Launchpad user ironstorm(ironstorm-gmail) wrote on 2018-04-04T17:31:56.679330+00:00

The same problem exists on VirtualBox using the Apr 2 nightly of bionic cloud image... :(

Workaround on Virtualbox is to add a disconnected serial port to allow booting to continue using the following:

VBoxManage modifyvm "${VM}" --uart1 0x3f8 4 --uartmode1 disconnected

ubuntu-server-builder commented 1 year ago

Launchpad user Edward Vielmetti(edward-vielmetti) wrote on 2018-06-07T13:59:33.408521+00:00

This problem also reported at https://github.com/AdoptOpenJDK/openjdk-infrastructure/issues/356

If someone who has seen this has done a workaround specifically for Openstack I'd appreciate it.

ubuntu-server-builder commented 1 year ago

Launchpad user Jose Phillips(jose-phillips) wrote on 2018-11-23T10:57:01.768174+00:00

Hi Everyone

Just add a serial port and will fix the issue Cloud Images try to log the boot to serial port 1

ubuntu-server-builder commented 1 year ago

Launchpad user Robie Basak(racb) wrote on 2019-01-21T21:47:41.786582+00:00

Here are full steps to reproduce this issue using tooling from Ubuntu only:

uvt-simplestreams-libvirt sync release=bionic arch=amd64 label=release uvt-kvm create --no-start lp1573095 release=bionic arch=amd64 label=release virsh edit lp1573095 # delete and blocks virsh start lp1573095 uvt-kvm wait lp1573095

Expected behaviour: succeeds when the VM is available Actual behaviour: hangs and eventually times out

Additionally you can examine the screen with virt-manager.
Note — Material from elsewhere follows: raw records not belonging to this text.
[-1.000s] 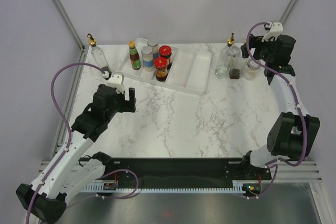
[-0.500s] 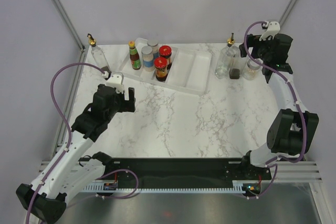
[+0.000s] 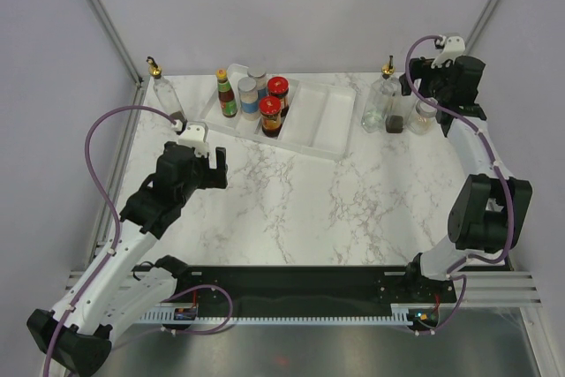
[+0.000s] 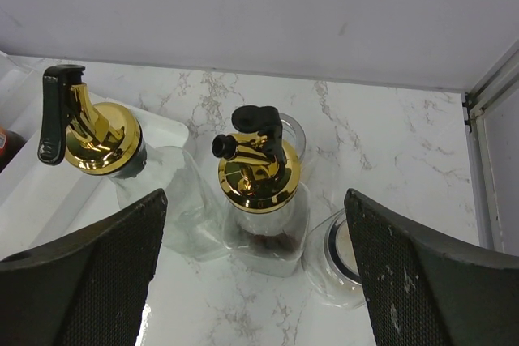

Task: Organize the condiment bottles
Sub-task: Pick up the bottle from the corner of the board.

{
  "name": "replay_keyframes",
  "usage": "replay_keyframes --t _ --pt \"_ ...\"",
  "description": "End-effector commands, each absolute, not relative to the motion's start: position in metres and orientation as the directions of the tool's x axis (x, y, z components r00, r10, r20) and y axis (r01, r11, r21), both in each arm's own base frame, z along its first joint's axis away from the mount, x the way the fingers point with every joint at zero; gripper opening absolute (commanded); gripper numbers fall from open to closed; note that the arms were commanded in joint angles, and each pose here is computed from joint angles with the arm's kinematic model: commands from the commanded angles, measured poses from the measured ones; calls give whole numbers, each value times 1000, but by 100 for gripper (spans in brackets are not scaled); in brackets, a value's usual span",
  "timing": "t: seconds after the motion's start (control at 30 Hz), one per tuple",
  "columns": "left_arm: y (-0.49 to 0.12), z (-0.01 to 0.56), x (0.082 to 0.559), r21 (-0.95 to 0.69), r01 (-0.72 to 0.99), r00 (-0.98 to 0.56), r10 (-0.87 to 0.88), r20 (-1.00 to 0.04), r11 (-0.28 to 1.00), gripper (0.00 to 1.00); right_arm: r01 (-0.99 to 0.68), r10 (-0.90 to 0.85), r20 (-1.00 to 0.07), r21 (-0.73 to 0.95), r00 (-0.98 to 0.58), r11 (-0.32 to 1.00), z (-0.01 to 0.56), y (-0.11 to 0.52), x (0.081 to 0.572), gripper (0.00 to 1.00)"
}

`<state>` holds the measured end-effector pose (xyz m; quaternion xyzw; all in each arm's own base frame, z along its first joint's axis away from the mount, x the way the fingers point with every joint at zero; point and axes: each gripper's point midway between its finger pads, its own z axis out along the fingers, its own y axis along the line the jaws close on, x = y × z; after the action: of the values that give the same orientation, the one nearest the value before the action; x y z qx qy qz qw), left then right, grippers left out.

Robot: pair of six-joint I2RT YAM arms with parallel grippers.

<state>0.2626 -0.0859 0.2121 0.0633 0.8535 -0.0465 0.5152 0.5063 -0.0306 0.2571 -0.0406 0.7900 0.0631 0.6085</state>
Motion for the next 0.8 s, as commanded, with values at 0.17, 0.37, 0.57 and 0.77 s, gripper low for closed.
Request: replay_keyframes --t 0.17,0.37,0.57,0.77 --pt "-82 218 267 11 150 -423 74 -903 989 100 -134 -15 -987 7 -161 991 285 -28 527 91" --pt "-82 217 268 12 147 -426 74 -902 989 100 -125 -8 -985 14 -173 992 278 -29 535 85" --pt "-82 218 268 14 145 -424 75 -903 989 100 -143 -3 -983 24 -185 989 273 -26 538 65" --pt "-81 216 268 15 140 -426 74 -902 990 100 -171 2 -982 35 -188 985 272 -21 540 39"
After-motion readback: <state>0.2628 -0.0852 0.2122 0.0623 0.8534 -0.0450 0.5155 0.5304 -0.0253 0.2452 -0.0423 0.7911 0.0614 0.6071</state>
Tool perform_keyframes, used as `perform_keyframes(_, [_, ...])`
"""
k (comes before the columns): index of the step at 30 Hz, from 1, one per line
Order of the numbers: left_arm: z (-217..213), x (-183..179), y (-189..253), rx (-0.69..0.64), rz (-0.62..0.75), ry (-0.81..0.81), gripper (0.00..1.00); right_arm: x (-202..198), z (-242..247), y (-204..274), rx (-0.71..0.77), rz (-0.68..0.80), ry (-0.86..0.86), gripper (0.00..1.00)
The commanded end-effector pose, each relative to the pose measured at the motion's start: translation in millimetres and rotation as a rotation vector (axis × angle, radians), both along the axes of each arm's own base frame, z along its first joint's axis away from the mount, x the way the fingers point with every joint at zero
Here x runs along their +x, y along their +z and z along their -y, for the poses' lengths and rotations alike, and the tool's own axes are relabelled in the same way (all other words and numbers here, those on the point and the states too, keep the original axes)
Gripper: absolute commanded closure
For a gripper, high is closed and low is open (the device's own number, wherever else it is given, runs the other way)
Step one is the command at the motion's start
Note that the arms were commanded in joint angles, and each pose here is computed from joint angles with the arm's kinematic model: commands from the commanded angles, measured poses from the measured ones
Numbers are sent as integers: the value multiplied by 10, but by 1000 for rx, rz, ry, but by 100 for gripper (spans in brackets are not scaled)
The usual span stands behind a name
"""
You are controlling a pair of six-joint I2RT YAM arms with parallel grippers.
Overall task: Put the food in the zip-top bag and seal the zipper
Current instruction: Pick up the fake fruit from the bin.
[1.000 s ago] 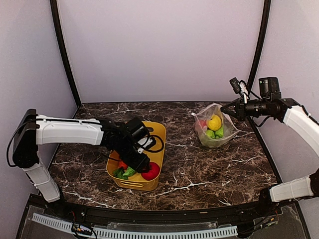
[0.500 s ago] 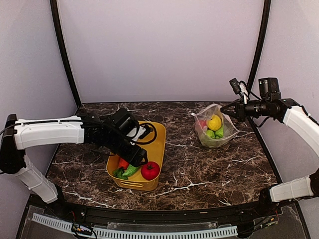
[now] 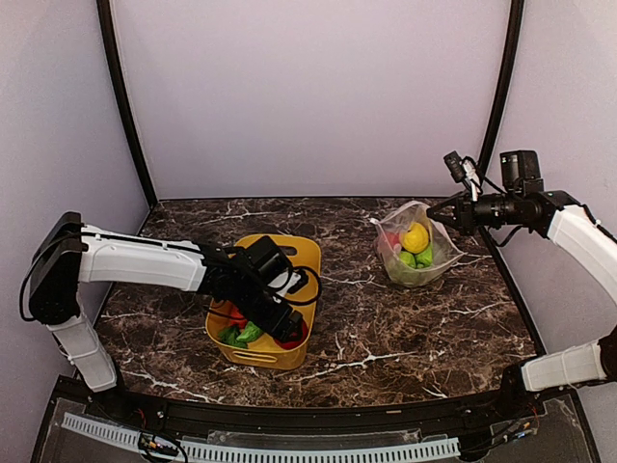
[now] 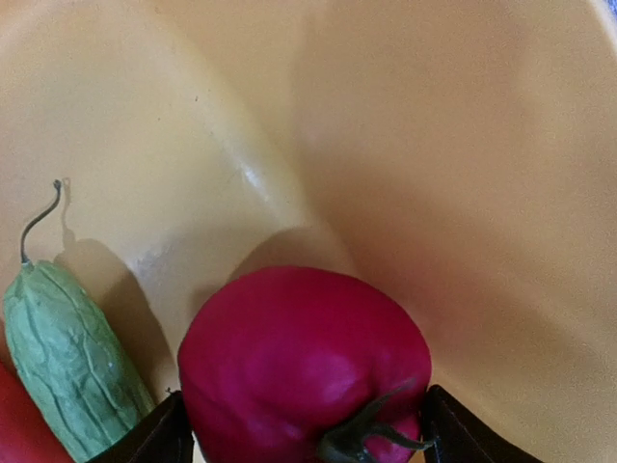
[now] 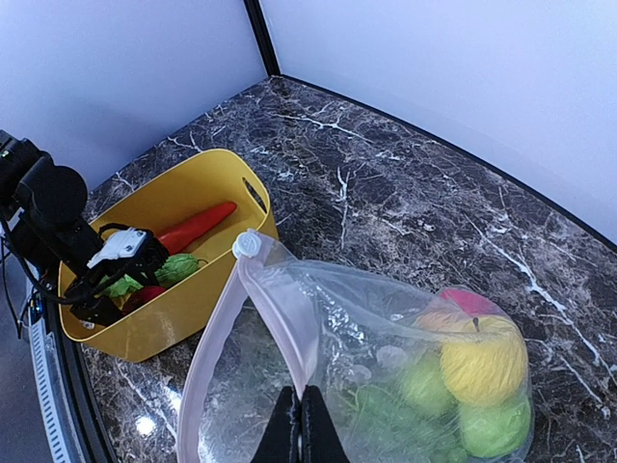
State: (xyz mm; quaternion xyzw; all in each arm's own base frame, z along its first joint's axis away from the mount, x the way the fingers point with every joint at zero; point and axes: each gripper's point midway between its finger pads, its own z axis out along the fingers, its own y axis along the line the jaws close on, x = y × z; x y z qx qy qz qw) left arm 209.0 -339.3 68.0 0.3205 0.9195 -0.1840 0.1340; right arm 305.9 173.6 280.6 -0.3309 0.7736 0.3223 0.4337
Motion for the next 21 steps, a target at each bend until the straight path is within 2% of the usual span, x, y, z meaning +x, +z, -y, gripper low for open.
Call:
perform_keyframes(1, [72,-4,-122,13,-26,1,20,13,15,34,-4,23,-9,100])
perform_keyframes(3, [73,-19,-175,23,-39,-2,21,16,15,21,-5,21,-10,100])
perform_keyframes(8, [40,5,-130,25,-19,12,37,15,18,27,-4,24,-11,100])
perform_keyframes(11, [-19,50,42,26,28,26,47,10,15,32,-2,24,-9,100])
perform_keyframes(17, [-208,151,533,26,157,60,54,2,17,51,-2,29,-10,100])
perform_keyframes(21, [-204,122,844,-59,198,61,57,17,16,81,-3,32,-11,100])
On that screen, I expect a login prompt. Instead I see nothing beyond the normal kernel messages (nothing from userspace).

If you skip the serial/console definition deletion in the steps above, you'll see that the VM works. In other words, the VM stops working if a serial port is not available.

Workaround: remove console=ttyS0 from GRUB_CMD_LINUX_DEFAULT in /etc/default/grub.d/50-cloudimg-settings.cfg, leaving only console=tty1, and then run "sudo update-grub". However this must either be done on a system with aserial port, or you have to jump through the appropriate hoops to be able to get the result of "update-grub" happen without having booted the system. Note that editing /etc/default/grub is insufficient since /etc/default/grub.d/50-cloudimg-settings.cfg overrides it (see bug 1812752).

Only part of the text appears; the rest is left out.